Search the data for the word "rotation". Reproduce every line where it is found.

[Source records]
* * * *

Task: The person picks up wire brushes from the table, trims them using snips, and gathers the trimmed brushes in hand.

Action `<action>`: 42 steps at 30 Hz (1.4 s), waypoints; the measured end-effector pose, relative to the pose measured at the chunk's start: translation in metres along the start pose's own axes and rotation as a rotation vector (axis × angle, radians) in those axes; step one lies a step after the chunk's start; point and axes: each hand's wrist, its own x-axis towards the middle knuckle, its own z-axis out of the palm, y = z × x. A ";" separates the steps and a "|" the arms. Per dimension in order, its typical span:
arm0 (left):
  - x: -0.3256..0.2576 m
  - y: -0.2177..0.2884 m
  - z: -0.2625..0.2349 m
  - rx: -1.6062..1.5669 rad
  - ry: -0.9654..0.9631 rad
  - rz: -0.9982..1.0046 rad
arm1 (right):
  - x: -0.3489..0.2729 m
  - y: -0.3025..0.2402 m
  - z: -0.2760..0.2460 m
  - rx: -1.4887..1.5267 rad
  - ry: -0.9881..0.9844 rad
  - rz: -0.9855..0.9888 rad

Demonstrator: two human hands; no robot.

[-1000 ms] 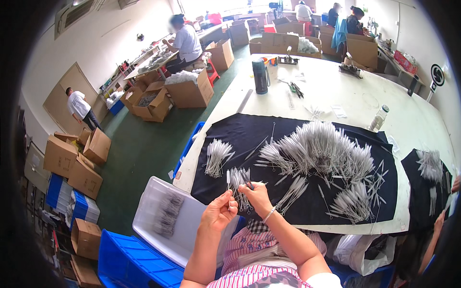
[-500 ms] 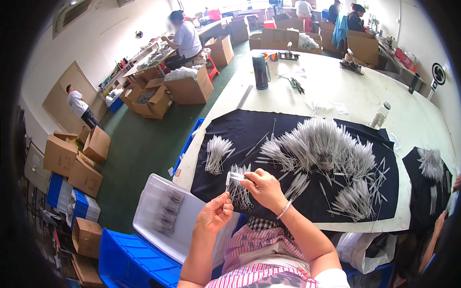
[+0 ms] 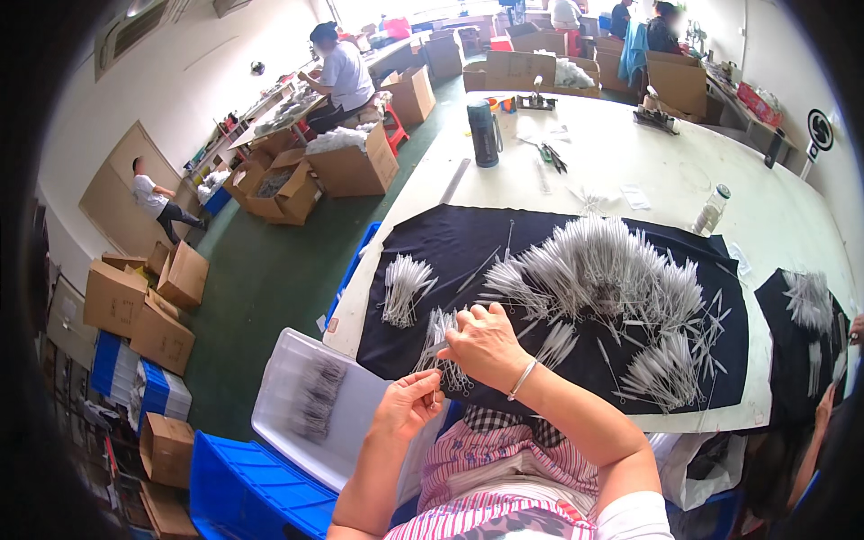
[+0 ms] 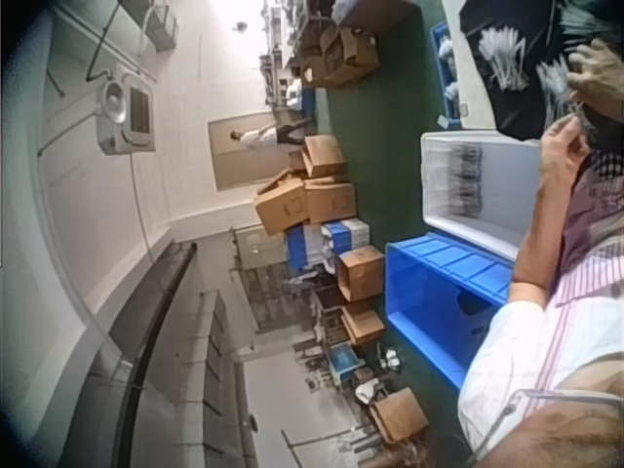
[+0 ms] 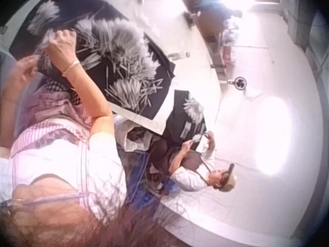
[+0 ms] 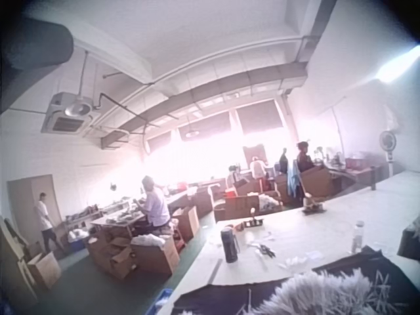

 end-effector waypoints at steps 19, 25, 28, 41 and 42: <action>0.063 -0.028 0.026 1.600 0.318 0.936 | -0.134 0.039 0.034 1.538 0.493 1.305; 0.067 -0.097 0.082 2.039 0.136 0.872 | -0.144 0.037 0.034 1.700 0.555 1.391; 0.080 -0.113 0.079 2.112 0.166 0.854 | -0.153 0.042 0.035 1.693 0.602 1.391; 0.094 -0.141 0.083 2.238 0.285 0.832 | -0.162 0.042 0.037 1.716 0.605 1.293; 0.092 -0.141 0.084 2.255 0.278 0.863 | -0.163 0.042 0.036 1.710 0.615 1.293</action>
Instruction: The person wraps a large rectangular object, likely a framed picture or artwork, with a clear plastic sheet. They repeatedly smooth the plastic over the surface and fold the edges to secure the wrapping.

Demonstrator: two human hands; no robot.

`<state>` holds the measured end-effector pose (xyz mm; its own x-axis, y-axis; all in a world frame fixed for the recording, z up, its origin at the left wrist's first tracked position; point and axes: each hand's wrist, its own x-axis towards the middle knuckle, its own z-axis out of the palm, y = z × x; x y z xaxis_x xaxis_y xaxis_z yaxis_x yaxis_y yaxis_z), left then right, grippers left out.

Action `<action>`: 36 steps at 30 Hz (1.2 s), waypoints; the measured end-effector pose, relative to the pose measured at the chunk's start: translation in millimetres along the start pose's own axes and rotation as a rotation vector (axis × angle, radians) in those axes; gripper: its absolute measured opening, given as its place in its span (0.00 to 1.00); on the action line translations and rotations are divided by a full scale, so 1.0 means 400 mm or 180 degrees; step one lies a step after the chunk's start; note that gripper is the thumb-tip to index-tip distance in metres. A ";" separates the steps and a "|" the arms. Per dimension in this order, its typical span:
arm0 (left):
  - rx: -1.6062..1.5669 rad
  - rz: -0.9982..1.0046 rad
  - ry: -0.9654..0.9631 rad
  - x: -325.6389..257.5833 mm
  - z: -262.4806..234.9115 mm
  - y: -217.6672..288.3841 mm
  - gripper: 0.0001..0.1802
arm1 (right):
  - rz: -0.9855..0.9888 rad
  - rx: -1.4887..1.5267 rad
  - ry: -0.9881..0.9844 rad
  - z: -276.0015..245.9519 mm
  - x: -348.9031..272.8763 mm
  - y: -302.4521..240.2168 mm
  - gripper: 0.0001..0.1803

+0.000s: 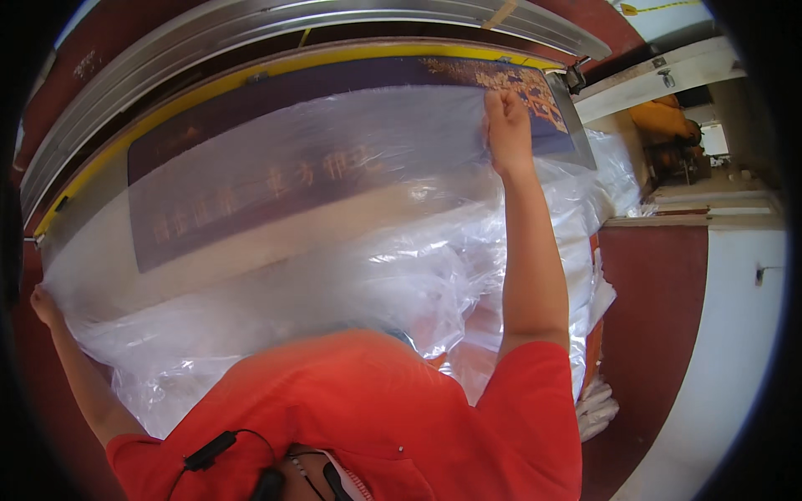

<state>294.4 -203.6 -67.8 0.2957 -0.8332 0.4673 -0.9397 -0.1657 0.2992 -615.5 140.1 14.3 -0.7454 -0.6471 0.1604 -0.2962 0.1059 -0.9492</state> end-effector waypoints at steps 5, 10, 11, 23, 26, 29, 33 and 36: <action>-0.0926 -0.0418 0.0100 0.081 0.218 0.142 0.26 | -0.0547 -0.1411 0.0441 -0.030 0.189 0.109 0.11; -0.0157 -0.0278 -0.0404 0.193 0.269 0.268 0.31 | -0.0080 -0.1773 0.0568 0.043 0.354 0.109 0.17; -0.0622 -0.0234 -0.1041 0.180 0.258 0.294 0.32 | 0.0123 -0.1874 0.0449 0.045 0.359 0.108 0.18; -0.2455 -0.1216 -0.0587 0.242 0.366 0.170 0.22 | 0.0214 -0.1988 0.1444 0.063 0.359 0.180 0.28; -0.2280 -0.1319 -0.0523 0.242 0.367 0.173 0.20 | 0.0307 -0.1966 0.1377 0.058 0.372 0.195 0.28; -0.2102 -0.1448 -0.0426 0.231 0.346 0.180 0.19 | 0.0243 -0.1767 0.1393 0.051 0.373 0.205 0.28; -0.3419 -0.1620 -0.0614 0.191 0.304 0.223 0.18 | 0.0343 -0.1067 0.1111 0.049 0.365 0.181 0.26; -0.2929 -0.1614 -0.1306 0.166 0.260 0.288 0.18 | 0.0666 -0.0312 0.1086 0.024 0.359 0.138 0.25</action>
<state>187.8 -332.9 -88.7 0.3691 -0.9187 -0.1405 -0.1931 -0.2236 0.9554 -733.3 45.7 -17.5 -0.9459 -0.3182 0.0630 -0.1606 0.2908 -0.9432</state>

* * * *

# Your solution:
Action `<action>`: 42 steps at 30 Hz (1.4 s), waypoints; the measured end-effector pose, relative to the pose measured at the chunk's start: translation in metres along the start pose's own axes and rotation as a rotation vector (axis × angle, radians) in those axes; step one lies a step after the chunk's start; point and axes: each hand's wrist, its own x-axis towards the middle knuckle, its own z-axis out of the palm, y = z × x. A ";" separates the steps and a "|" the arms. Per dimension in order, its typical span:
Action `<action>`: 36 steps at 30 Hz (1.2 s), waypoints; the measured end-effector pose, relative to the pose measured at the chunk's start: translation in millimetres along the start pose's own axes and rotation as a rotation vector (axis × angle, radians) in those axes; gripper: its absolute measured opening, given as its place in its span (0.00 to 1.00); on the action line translations and rotations are divided by a full scale, so 1.0 means 400 mm or 180 degrees; step one lies a step after the chunk's start; note that gripper is the thumb-tip to index-tip distance in metres. A ";" separates the steps and a "|" the arms. Per dimension in this order, its typical span:

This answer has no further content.